The program was one of the few instances in which Premier Dalton McGuinty’s Liberal government ignored the Drummond Report, which suggested scrapping or at least delaying the full implementation of the program.
Some school boards are finding it difficult to house the sudden influx of young students but Sandals said Tuesday that school boards are well equipped to deal with “construction delays.”
“They’ll find another school that has some empty space,” Sandals said. “They’ll temporarily put a portable on the property, maybe there’s a church basement down the road that they can rent for a month.”
What is FDK’s effect on daycare?
But space is also hard to come by with childcare across Ontario, daycare advocate Andrea Calver said in an interview Tuesday. While full-day kindergarten was supposed to open up badly needed space in daycares across the province, Calver said the program is inadvertently making daycare more expensive and harder to access.

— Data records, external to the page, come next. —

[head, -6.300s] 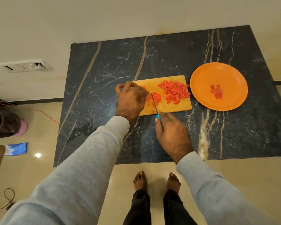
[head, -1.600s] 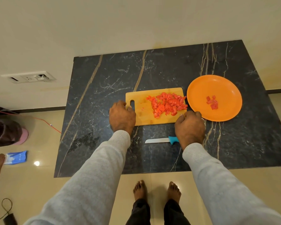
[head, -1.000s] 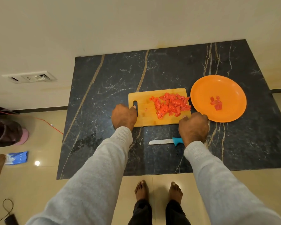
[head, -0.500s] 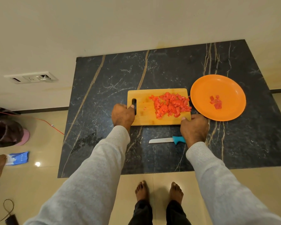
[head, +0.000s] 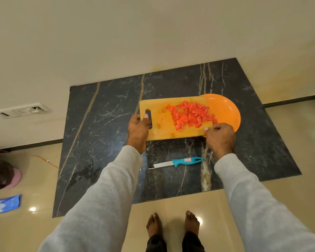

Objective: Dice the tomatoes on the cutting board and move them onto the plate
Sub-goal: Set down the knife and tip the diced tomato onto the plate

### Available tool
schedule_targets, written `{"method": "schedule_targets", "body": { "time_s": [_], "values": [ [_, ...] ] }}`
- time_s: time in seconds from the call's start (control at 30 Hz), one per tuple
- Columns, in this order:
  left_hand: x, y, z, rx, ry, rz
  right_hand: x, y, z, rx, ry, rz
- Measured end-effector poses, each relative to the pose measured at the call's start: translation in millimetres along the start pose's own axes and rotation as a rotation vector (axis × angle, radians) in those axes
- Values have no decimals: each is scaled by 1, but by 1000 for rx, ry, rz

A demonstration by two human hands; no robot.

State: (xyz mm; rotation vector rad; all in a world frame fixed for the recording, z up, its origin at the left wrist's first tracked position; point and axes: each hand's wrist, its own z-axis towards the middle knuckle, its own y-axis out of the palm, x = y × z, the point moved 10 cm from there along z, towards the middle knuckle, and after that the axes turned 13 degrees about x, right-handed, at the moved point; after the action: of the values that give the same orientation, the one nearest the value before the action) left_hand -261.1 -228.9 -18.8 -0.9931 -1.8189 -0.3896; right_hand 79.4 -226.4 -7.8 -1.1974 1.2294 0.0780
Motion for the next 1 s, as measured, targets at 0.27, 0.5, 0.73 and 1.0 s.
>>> {"method": "schedule_targets", "body": {
  "time_s": [0.27,0.5,0.73,1.0],
  "values": [
    [15,18,-29,68,20,-14,5,-9,21,-34,-6,-35],
    [9,11,-35,167,22,-40,-14,0,19,-34,-279,-76],
    [11,11,-36,209,57,20,-24,23,9,-80,-444,-27],
    [6,5,-33,231,47,38,-10,33,30,-8,-308,-49]
  ]
}}
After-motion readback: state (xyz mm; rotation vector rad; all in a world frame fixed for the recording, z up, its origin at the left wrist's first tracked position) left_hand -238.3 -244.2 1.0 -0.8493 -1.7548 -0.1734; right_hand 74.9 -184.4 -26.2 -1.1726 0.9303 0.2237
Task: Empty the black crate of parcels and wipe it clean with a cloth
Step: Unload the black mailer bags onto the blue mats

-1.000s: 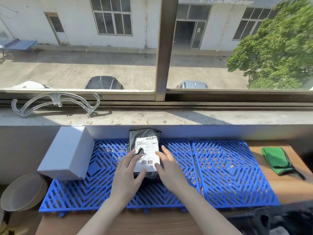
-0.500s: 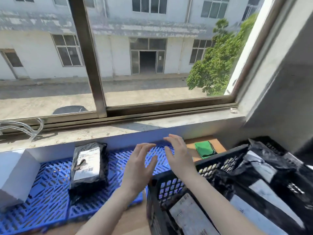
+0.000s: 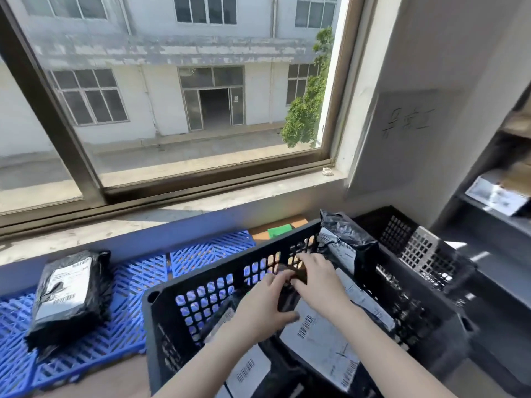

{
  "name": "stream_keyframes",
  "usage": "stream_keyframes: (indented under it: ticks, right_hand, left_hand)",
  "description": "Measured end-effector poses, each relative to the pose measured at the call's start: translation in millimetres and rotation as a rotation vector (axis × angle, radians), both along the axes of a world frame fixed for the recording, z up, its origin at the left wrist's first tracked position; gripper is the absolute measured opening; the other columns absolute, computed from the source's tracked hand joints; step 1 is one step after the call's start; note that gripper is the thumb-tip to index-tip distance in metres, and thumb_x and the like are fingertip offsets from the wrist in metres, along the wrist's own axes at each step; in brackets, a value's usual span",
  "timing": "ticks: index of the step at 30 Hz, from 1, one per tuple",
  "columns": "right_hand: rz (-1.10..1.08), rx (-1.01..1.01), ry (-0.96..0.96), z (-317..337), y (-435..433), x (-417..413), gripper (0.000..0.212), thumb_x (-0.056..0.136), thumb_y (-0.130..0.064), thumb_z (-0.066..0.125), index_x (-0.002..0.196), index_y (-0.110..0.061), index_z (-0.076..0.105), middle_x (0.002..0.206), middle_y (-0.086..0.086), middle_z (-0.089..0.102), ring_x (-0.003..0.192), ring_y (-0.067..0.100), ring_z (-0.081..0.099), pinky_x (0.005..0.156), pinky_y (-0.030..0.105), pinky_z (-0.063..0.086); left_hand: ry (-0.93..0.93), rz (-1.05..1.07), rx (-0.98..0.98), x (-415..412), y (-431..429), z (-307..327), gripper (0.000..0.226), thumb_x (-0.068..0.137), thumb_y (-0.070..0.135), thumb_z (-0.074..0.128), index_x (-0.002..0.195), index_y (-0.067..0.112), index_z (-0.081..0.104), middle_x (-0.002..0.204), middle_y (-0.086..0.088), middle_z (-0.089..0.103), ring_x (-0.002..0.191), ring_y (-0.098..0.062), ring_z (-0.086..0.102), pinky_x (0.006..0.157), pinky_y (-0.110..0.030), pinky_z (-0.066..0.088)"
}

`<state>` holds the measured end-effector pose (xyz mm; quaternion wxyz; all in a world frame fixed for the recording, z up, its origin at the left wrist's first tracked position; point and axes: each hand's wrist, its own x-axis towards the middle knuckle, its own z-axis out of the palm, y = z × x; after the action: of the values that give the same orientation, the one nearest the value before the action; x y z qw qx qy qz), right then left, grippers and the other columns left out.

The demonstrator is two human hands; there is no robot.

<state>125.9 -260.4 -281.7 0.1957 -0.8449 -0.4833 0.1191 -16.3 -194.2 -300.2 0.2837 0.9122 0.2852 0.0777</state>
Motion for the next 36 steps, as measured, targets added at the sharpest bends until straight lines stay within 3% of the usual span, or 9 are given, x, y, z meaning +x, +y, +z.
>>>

“Moving four and five year old children into the school system means that we’re asking child care centres to specialize in younger children,” Calver, a spokesperson for the Ontario Coalition for Better Child Care said. “When we specialize in younger children, they require more staff.”
With four- and five-year-olds moving out of daycares, a larger percentage of the kids will be made up of infants – an age range, Calver says, requires more staff and more money. The solution, she said, is a significant increase in funding from the provincial government.
“There are tens of thousands of children that need childcare, but their parents need affordable childcare,” she said. “The fees for childcare are more than what the average family can afford.”